A federal judge will decide Wednesday how long a Maine man convicted of defrauding a federal COVID-19 relief program will spend behind bars, but that decision may not hinge on how much money he actually stole.
Rather, federal prosecutors are asking U.S. District Judge Lance Walker to consider the full amount Nathan Reardon intended to steal.
Reardon, 44, of Skowhegan and Plymouth pleaded guilty in July to five counts of bank fraud in U.S. District Court in Bangor for obtaining a $60,000 Paycheck Protection Program loan in 2020 by falsifying information about payroll for his business.
Prosecutors with the U.S. attorney’s office in Maine are seeking a sentence of 18 to 24 months behind bars. They’re basing that on the amount of money Reardon sought to steal — $236,580 — even if he never obtained the full sum.
Reardon “purposely sought to inflict significant pecuniary harm with his submission of four Paycheck Protection Program (‘PPP’) loan applications to TD Bank,” Assistant U.S. Attorney Andrew Lizotte said in the federal government’s sentencing memo.
“In short, Defendant is a teller of tall tales,” Lizotte said. “His conduct presented just a single realistic outcome — that of default and the losses certain to follow any loans he fraudulently received.”
The loans were intended in the early days of the pandemic to allow businesses to pay employees affected by the widespread shutdowns to curb the spread of the coronavirus. Reardon applied for four loans for two of his businesses, each totaling $59,145, but only succeeded in securing one loan.
He used the fraudulently obtained money on personal items, such as a men’s 14-carat yellow gold wedding band, clothing, shaving products, toys, an LED barber pole light and a pair of caiman skin cowboy boots, according to court documents. Caimans are a species related to alligators found in Central and South America.
Reardon’s attorney, Hunter Tzovarras, argues that his client’s sentence should be based on the $59,145 his client actually stole. Tzovarras also advocated for a jail sentence of zero to six months, which a judge could conclude Reardon has already served, as he has been behind bars since April, when he was arrested on a bail violation.
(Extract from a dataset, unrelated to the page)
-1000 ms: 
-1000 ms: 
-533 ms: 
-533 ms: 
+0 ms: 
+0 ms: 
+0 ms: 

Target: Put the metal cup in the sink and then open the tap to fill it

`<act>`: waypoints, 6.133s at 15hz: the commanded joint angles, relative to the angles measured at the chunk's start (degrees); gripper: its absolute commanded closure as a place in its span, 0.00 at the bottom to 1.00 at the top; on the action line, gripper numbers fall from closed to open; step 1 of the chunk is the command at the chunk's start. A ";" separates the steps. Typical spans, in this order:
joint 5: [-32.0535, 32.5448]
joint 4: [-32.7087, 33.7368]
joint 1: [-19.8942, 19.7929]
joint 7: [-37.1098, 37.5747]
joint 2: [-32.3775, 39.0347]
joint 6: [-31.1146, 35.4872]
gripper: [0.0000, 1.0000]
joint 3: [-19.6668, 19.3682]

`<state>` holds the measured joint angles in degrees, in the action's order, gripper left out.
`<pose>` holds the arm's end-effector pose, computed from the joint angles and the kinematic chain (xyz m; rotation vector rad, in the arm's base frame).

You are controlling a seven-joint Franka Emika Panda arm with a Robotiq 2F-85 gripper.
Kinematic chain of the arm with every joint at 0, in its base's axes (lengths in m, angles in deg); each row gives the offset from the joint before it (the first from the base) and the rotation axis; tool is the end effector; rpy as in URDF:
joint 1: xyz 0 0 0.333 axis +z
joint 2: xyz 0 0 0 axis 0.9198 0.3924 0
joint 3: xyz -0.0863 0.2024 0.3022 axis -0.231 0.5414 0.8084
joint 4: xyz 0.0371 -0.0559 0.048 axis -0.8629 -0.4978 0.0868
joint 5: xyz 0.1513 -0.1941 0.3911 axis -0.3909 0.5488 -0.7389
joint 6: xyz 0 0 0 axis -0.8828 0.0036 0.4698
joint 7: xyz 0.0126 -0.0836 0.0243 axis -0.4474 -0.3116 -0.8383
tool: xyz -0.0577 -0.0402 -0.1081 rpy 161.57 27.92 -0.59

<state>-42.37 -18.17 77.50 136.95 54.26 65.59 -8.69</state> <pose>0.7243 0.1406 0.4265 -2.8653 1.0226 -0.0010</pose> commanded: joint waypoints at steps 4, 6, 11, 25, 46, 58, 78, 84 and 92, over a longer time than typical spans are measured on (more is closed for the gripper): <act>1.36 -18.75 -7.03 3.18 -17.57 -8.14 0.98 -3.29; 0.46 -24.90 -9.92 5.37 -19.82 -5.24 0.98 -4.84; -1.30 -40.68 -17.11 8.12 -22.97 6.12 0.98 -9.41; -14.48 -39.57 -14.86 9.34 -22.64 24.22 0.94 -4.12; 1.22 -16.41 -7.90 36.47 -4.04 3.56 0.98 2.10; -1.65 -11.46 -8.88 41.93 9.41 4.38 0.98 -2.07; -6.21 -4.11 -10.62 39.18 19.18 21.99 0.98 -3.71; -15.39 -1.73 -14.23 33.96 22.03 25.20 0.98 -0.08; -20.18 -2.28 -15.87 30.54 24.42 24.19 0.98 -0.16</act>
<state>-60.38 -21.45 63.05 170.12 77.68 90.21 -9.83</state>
Reardon has a constellation of dozens of companies in his name that have left in their wake unpaid wages, unpaid taxes, $100,000 in fines for labor violations and code violations that led Bangor officials to condemn a major section of a local mall.
His sentencing on Wednesday will mark the conclusion of a yearslong effort by federal investigators to hold him accountable for stealing thousands of dollars.
The U.S. attorney’s office has so far charged just three Mainers, including Reardon, with defrauding two different types of pandemic business loan programs. The cases involve more than $400,000.
Reardon has been joined in Maine by Craig Franck and John J. Cavanaugh Jr., who have pleaded guilty to defrauding the federal relief programs. The trio are among more than 1,200 people nationwide charged with defrauding COVID-19 relief programs.
Those programs, developed in the early months of the pandemic, proved especially susceptible to fraud, with the U.S. Secret Service estimating late last year that there had been nearly $100 billion in potentially fraudulent pandemic relief activity.
While Maine’s cases have included relatively small amounts of money stolen from the federal government, the shockwaves from Reardon’s case have reverberated across Penobscot County and beyond.
Just before Reardon was arrested for violating his conditions of release ahead of his bank fraud trial in April, he filed lawsuits against at least two of his former employees and tenants accusing them of defamation. That same week, he filed a lawsuit against the Bangor Daily News for its coverage of his business activities. Judges have since dismissed all three cases.
Reardon had addresses across the state where he claims to have operated legitimate businesses. In Bangor, Reardon occupied a portion of the now-defunct Sears in the Bangor Mall as well as an office downtown. He was formally evicted from those spaces in May and June, according to court records.
Reardon continued to operate inside the Sears space even after Bangor condemned the property in January. That section of the struggling mall remains condemned by the city, according to Bangor Code Enforcement Director Jeff Wallace.